* **Problem to work on**: Nothing but the pictures may be dropped; the rest of the listing is to be written out exactly.
---------- Provided material ----------
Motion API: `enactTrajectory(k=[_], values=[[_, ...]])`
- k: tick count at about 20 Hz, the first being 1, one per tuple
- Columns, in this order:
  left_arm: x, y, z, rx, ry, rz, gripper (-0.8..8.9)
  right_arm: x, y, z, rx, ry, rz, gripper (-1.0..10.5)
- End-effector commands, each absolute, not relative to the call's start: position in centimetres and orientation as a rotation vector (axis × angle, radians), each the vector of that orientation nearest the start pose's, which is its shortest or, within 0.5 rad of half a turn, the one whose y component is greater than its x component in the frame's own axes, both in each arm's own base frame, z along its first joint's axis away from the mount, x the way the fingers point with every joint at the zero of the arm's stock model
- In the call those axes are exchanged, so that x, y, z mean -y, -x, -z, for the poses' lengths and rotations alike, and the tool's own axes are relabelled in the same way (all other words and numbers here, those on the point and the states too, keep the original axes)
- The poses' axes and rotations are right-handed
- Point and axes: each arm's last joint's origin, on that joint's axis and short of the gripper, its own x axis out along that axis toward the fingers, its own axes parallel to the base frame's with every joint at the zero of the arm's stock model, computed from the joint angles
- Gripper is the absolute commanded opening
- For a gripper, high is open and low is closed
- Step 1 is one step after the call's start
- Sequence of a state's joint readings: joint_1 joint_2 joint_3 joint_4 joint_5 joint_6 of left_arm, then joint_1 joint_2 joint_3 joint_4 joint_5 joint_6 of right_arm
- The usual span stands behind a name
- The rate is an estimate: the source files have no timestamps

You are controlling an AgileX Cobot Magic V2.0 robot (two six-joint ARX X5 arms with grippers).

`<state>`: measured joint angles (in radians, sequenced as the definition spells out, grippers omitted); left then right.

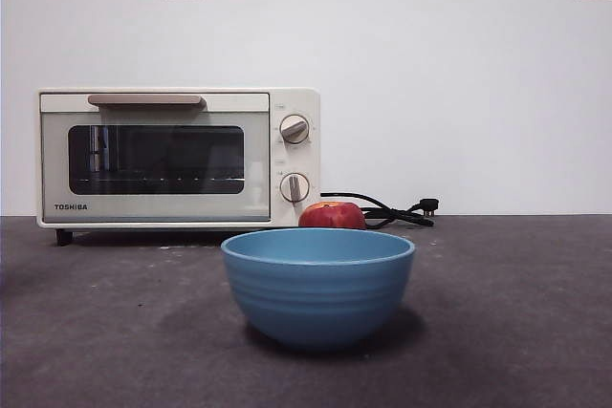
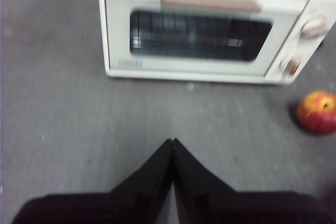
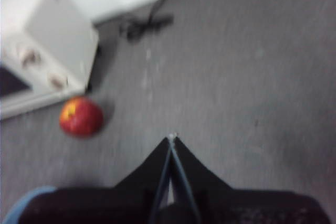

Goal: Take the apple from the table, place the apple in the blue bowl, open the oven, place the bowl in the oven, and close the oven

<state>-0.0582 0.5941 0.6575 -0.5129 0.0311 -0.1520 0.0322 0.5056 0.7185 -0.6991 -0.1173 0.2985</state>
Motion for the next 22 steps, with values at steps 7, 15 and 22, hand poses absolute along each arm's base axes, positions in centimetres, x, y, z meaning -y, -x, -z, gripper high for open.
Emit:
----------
* **Solution for this exercise**:
Motion API: `enactTrajectory(k=[_], values=[[_, ...]])`
- k: tick count at about 20 Hz, the first being 1, one per tuple
- Columns, in this order:
  left_arm: x, y, z, rx, ry, rz, gripper (-0.8..8.9)
  right_arm: x, y, z, rx, ry, rz, gripper (-1.0..10.5)
- End-effector commands, each absolute, not relative to the call's start: position in centimetres and orientation as a rotation vector (axis × angle, radians), each the vector of that orientation nearest the start pose's, which is its shortest or, within 0.5 rad of half a turn, the one whose y component is greater than its x component in the frame's own axes, both in each arm's own base frame, z along its first joint's axis away from the mount, x the way the fingers point with every joint at the zero of the arm's stock model
- In the call those axes are exchanged, so that x, y, z mean -y, -x, -z, for the poses' lengths and rotations alike, and the tool's own axes are relabelled in the same way (all other words and numbers here, those on the point and the states too, keep the original axes)
- The poses' axes and rotations are right-handed
- Point and axes: each arm's last joint's origin, on that joint's axis and short of the gripper, its own x axis out along that axis toward the fingers, its own axes parallel to the base frame's with every joint at the zero of the arm's stock model, computed from the joint angles
- Gripper is the absolute commanded opening
- For a gripper, high is open and low is closed
- Step 1 is one step after the call's start
- Sequence of a state's joint readings: joint_1 joint_2 joint_3 joint_4 joint_5 joint_6 of left_arm, then joint_1 joint_2 joint_3 joint_4 joint_5 joint_6 of right_arm
- The usual span stands behind a name
- The rate is an estimate: the source files have no timestamps

You are controlling an AgileX Cobot Magic V2.0 robot (two six-joint ARX X5 arms with grippers).

`<state>`: measured joint angles (in radians, sequenced as the definition spells out, grippers omitted); left then right.


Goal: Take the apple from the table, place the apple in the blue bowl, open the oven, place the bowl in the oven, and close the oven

<state>-0.0582 0.5941 0.6575 -0.5129 0.0311 -0.1520 0.0322 0.5056 0.7185 -0.6991 -0.1173 0.2985</state>
Motion for the next 22 steps, with values at steps 7, 15 and 22, hand poses absolute along each arm's base axes, positions in centimetres, x, y, z meaning -y, -x, -z, gripper high for open.
Emit:

Nothing else belongs to this exercise.